The change in ground layer structure was correlated with change in a range of microclimate characteristics. As grass cover and height increased during the wet season, the percentage of light reaching ground level (photon flux density (PFD)) declined from 70% in November to 32.6% in April in the invaded plots, compared to a decline of 68.5% to 60.6% over the same time period in the native plots (Table 2); the decline was strongly correlated with grass cover (Fig. 1). PFD at ground level did not vary significantly between grass types in November but was significantly lower in the invaded plots compared to native grass plots in February and April (Table 2). The daytime mean (i.e. between 0900 and 1700 hr) air temperature within the grass layer (daytime mean Tair) showed a similar pattern of change in light transmission. In November, there was no significant difference in daytime mean Tair between grass types, however from the mid-wet season to mid-dry season, the daytime mean Tair within invaded plots was 0.8 °C to 1.5 °C higher than native grass plots (Table 2). Similarly, the mean Tair at midday was significantly higher at all times of the year in invaded plots, increasing from a mean difference of 0.8 °C in November to 2.4 °C by April (Table 2). By July, midday temperatures had decreased by 1.9 °C. Mean Tair at midday correlated with grass cover (Fig. 2a). The nocturnal (i.e. 1900–0700 hr) Tair were not significantly different between invaded and native plots for most of the year with the only significant difference occurring in November (invaded plots 27.34 ± 0.2 °C c.f. gamba plots 26.94 ± 0.22 °C). We present the typical diurnal patterns of PFD and Tair for the two grass types in February, the peak growing season (Fig. 3). These patterns demonstrate the low radiation incident at 10 cm in invaded plots, with Tair elevated by a minimum of 1 °C between 11 to 2 pm, and a maximum difference of 2 °C at solar noon (1300hrs local time).

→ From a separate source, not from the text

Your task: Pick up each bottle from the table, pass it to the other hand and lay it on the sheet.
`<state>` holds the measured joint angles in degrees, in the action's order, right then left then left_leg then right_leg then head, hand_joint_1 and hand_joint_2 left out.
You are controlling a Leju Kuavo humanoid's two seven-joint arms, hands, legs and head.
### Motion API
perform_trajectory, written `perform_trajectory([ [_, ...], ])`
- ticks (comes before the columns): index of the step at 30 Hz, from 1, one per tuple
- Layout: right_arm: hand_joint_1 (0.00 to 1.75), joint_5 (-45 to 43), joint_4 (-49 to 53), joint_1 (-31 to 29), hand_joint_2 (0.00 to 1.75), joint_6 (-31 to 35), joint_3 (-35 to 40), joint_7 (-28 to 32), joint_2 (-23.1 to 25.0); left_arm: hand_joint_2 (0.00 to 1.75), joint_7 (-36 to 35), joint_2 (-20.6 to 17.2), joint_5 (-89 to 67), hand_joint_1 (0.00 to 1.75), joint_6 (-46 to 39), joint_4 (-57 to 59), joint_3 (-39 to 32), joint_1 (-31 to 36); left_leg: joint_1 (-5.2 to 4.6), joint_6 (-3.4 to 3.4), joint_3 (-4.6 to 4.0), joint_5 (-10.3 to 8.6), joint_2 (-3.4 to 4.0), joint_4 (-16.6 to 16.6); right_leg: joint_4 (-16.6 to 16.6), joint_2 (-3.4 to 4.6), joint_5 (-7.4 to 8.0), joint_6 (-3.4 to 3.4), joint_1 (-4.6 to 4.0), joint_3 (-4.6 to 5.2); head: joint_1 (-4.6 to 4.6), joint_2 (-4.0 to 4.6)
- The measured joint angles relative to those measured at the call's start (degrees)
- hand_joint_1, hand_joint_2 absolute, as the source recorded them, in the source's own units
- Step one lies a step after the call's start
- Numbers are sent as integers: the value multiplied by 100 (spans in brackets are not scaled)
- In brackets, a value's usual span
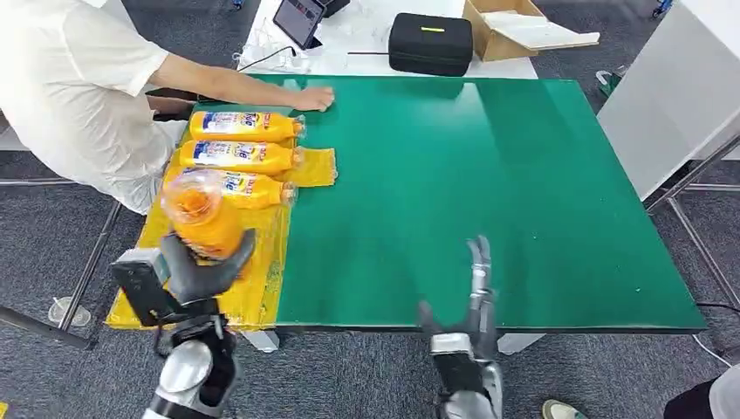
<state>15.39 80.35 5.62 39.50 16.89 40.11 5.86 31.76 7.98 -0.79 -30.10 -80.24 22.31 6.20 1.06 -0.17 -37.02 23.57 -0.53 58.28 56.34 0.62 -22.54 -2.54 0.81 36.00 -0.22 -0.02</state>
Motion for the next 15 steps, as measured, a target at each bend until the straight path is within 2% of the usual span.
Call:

Table 2 The mean PFD transmission (%) to the ground surface; mean Tair (°C) for daytime, midday, and nocturnal periods as defined in the methods; mean VPD (kPa) for daytime and midday; mean Tsoil (°C) for daytime and nocturnal periods; and daily mean θv (m3 m−3) in native and invaded plots in the wet season (November, February, April,) and mid-dry season (July).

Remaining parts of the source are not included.